§ **ASSIGNED TASK**
All that is needed is the listing, given back exactly.
- - - - -
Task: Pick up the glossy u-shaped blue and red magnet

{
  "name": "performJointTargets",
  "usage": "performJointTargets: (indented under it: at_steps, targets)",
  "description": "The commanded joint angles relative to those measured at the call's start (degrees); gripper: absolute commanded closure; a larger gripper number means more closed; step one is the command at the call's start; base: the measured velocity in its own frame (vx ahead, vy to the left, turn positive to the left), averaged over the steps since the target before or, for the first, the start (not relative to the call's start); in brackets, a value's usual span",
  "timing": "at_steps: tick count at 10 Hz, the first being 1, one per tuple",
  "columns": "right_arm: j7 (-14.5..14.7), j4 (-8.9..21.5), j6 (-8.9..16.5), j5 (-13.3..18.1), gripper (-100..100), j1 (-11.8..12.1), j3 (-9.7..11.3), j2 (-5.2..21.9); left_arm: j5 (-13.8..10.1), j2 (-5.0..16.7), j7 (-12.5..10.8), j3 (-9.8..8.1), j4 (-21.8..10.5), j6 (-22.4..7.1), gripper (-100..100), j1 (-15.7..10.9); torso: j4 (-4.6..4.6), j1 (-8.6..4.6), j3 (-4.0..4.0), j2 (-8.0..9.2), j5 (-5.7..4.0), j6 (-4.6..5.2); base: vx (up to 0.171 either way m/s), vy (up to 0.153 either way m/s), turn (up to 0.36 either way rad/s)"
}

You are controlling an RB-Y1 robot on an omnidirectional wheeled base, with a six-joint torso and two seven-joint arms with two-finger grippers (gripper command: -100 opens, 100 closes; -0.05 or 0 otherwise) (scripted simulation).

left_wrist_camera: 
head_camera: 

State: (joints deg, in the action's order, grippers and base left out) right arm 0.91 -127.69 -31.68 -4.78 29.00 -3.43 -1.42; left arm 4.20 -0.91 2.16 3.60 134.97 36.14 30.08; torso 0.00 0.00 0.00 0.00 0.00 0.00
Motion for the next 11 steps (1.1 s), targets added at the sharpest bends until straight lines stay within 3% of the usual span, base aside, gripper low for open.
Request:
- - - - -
§ **COMPLETED TASK**
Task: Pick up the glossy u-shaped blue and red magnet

{
  "name": "performJointTargets",
  "usage": "performJointTargets: (indented under it: at_steps, targets)",
  "description": "The commanded joint angles relative to those measured at the call's start (degrees); gripper: absolute commanded closure; a larger gripper number means more closed; step one is the command at the call's start; base: the measured velocity in its own frame (vx ahead, vy to the left, turn positive to the left), averaged over the steps since the target before or, for the first, the start (not relative to the call's start); in brackets, a value's usual span",
  "timing": "at_steps: tick count at 10 Hz, the first being 1, one per tuple",
  "columns": "right_arm: j7 (-14.5..14.7), j4 (-8.9..21.5), j6 (-8.9..16.5), j5 (-13.3..18.1), gripper (-100..100), j1 (-11.8..12.1), j3 (-9.7..11.3), j2 (-5.2..21.9); left_arm: j5 (-13.8..10.1), j2 (-5.0..16.7), j7 (-12.5..10.8), j3 (-9.8..8.1), j4 (-21.8..10.5), j6 (-22.4..7.1), gripper (-100..100), j1 (-15.7..10.9); torso: j4 (-4.6..4.6), j1 (-8.6..4.6), j3 (-4.0..4.0), j2 (-8.0..9.2), j5 (-5.7..4.0), j6 (-4.6..5.2); base: vx (up to 0.171 either way m/s), vy (up to 0.153 either way m/s), turn (up to 0.36 either way rad/s)"
}

You are controlling an RB-Y1 robot on an omnidirectional wheeled base, with a six-joint torso and two seven-joint arms with two-finger grippers (gripper command: -100 opens, 100 closes; -0.05 or 0 otherwise) (scripted simulation).

left_wrist_camera: 
head_camera: 

State: (joints deg, in the action's order, grippers and base left out) right arm 0.91 -127.69 -31.68 -4.78 29.00 -3.43 -1.42; left arm 4.20 -0.91 2.16 3.60 134.97 36.14 30.08; torso 0.00 0.00 0.00 0.00 0.00 0.00
Motion for the next 11 steps (1.1 s), targets added at the sharpest bends until straight lines stay within 3% of the usual span, base aside, gripper low for open.
Request:

With that, the exercise is finished.